Ibuku dan ibumu adalah ibu kita, ibu semua orang. Jika ada seseorang menyakiti ibumu, orang lain akan teringat ibunya dan merasa tersakiti.
Sesungguhnya, ketika dari rahim seorang ibu keluar jabang bayi, sejatinya ia tak sekadar mengeluarkan orok, segumpal darah, segumpal daging, tapi ia juga melahirkan kehidupan. Kehidupan baru. Maka, seorang ibu sejatinya adalah ibu kandung dari setiap kehidupan. Maka, menyakiti seorang ibu sejatinya adalah menyakiti setiap kehidupan. Itulah kenapa seorang ibu bisa menjadi ibu semua orang.
Maka, dalam setiap kehidupan, yang memiliki kedudukan tertinggi dan istimewa adalah seorang ibu. Begitu tingginya kedudukan seorang ibu, sampai ada sebuah hadis yang menganalogikan bahwa surga saja berada di bawah telapak kaki ibu.
Ketika seorang Sahabat bertanya siapa orang pertama yang harus dihormati, Nabi Muhammad menjawab, “Ibumu” hingga tiga kali, baru kemudian “Bapakmu.” Kita, sebagai anak-anaknya, bahkan dilarang sekadar melengos dan berkata “ah!” terutama kepada ibu.

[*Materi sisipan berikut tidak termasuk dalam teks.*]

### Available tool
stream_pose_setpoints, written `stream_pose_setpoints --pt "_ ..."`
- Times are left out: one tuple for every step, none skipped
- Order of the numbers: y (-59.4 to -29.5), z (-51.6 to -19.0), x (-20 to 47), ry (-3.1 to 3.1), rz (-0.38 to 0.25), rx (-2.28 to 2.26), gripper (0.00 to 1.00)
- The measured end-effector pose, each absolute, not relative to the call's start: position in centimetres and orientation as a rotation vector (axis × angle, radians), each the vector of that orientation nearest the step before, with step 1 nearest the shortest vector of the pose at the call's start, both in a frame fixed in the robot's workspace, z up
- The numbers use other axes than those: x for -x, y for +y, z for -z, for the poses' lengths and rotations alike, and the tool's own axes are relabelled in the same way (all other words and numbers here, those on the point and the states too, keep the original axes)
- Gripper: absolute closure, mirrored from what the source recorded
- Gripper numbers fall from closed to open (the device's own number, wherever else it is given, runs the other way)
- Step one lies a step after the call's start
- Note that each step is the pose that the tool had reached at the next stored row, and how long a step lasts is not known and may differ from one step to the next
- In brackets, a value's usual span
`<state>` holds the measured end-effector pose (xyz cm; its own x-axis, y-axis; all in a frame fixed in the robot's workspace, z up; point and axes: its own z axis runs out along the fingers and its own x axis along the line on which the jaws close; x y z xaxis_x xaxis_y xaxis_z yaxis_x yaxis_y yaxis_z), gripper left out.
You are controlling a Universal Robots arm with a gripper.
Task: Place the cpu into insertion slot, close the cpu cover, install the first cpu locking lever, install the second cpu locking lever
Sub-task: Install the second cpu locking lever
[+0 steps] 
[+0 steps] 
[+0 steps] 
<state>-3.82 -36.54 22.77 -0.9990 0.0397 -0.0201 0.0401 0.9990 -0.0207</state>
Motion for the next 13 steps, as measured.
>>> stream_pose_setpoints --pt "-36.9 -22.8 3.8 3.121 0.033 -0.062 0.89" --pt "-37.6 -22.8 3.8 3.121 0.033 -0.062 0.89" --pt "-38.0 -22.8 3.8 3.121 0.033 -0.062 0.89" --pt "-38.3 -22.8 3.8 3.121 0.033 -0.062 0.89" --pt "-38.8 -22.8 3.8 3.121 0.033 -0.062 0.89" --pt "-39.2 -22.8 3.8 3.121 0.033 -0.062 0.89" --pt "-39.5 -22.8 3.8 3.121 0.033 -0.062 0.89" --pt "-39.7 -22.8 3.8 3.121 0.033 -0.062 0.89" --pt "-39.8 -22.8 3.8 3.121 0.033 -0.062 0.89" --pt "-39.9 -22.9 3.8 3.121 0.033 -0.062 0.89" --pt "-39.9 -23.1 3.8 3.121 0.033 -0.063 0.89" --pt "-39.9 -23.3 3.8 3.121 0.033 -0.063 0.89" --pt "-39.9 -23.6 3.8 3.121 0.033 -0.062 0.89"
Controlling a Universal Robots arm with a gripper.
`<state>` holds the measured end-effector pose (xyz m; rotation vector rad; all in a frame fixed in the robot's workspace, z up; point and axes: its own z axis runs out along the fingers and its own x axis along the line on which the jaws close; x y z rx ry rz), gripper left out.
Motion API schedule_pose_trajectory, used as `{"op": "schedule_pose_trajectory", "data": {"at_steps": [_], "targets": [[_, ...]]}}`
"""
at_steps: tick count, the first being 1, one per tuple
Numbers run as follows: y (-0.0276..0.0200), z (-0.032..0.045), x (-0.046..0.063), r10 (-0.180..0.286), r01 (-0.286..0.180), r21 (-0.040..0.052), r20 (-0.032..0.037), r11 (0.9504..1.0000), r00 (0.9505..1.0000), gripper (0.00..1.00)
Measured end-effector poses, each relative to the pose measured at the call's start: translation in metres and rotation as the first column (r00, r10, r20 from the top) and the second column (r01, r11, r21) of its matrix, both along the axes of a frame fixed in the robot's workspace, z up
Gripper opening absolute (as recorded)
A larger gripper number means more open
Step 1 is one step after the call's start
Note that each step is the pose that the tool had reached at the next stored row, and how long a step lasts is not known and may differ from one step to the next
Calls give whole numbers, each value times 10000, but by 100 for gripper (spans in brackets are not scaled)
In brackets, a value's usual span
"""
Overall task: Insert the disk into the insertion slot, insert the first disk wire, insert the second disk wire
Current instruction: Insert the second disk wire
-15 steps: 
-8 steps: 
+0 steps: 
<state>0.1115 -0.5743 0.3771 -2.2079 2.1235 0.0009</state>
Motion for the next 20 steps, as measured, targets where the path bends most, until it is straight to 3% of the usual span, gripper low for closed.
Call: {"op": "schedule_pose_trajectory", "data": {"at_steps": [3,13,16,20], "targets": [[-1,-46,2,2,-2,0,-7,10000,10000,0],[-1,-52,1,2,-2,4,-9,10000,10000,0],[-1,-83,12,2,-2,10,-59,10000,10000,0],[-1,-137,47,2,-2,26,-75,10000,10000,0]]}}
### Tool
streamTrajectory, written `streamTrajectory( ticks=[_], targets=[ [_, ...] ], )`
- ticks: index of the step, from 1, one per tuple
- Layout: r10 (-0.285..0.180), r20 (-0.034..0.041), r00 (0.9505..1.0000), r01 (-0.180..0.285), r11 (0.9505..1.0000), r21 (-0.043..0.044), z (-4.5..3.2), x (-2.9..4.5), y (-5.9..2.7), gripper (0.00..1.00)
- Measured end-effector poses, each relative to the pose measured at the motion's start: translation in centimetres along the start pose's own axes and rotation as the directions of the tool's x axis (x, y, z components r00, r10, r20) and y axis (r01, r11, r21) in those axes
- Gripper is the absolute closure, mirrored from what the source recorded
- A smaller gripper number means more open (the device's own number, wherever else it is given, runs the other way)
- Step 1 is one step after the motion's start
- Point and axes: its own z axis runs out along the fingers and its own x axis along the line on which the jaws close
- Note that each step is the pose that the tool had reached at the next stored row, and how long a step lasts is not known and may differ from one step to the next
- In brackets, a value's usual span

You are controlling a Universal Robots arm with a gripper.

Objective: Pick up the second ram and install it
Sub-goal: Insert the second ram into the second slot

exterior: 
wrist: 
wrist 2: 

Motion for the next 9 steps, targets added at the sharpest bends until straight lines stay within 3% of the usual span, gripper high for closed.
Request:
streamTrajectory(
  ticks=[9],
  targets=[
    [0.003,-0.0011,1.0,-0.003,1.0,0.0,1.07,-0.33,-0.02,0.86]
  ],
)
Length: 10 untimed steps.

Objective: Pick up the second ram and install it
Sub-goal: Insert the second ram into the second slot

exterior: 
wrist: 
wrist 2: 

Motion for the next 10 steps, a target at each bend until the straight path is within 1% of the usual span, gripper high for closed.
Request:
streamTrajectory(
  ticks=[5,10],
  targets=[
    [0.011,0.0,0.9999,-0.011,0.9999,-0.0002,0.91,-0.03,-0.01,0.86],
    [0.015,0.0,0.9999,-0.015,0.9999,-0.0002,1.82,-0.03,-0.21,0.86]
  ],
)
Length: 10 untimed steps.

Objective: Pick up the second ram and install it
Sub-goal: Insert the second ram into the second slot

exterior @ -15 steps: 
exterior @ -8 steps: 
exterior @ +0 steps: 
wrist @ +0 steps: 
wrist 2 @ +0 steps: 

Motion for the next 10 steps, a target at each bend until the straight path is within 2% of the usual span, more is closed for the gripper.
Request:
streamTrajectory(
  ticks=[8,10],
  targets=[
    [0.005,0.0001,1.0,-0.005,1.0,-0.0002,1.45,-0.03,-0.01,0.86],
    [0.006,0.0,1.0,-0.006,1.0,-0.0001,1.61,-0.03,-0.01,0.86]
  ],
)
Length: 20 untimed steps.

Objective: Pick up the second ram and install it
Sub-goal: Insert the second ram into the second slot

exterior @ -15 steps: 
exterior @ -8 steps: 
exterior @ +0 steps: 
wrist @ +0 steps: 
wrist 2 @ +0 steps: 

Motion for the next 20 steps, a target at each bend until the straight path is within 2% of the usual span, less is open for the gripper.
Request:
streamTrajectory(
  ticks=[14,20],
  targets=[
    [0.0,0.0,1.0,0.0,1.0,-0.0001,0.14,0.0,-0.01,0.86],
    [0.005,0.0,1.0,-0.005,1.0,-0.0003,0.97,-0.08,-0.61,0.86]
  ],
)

Tak ada yang boleh menyakiti hati seorang ibu. Tuhan saja begitu gemati menjaga hati seorang ibu.
Itulah kenapa, di semua tradisi masyarakat bangsa-bangsa yang menghuni Bumi ini, kemuliaan dan kehormatan seorang ibu dijaga dengan sepenuh hati, sebegitu rupa. Bahkan nyawa pun dipertaruhkan demi kehormatan seorang ibu. Perang tiba-tiba saja bisa meledak, atau orang-orang bisa saling membunuh, ketika kehormatan seorang ibu diusik.
Tradisi memuliakan dan menjaga kehormatan seorang ibu itu tidak hanya ada pada masyarakat masa lalu. Pada masyarakat bangsa-bangsa yang sudah sedemikian maju, modern, bahkan liberalis pun tradisi menjaga kehormatan seorang ibu tetap hidup. Seseorang bisa saja masih bisa menerima dengan lapang dada ketika dirinya sendiri direndahkan, dilecehkan, atau dinista. Tapi ketika kehormatan ibunya (atau saudara perempuannya) yang diusik, urusannya menjadi lain.
Itulah, misalnya, yang terjadi pada Zinedine Zidane di partai final Piala Dunia 2006. Ia rela kehilangan apa yang diimpi-impikan semua pesepak bola dengan menanduk dada Marco Materazzi ketika ibu dan saudara perempuannya dilecehkan. Zidane diusir dari lapangan dan Prancis gagal menjuarai Piala Dunia. Zidane tak pernah menyesali perbuatannya —dan hanya meminta maaf kepada anak-anak karena telah mempertontonkan kekerasan di mata dunia.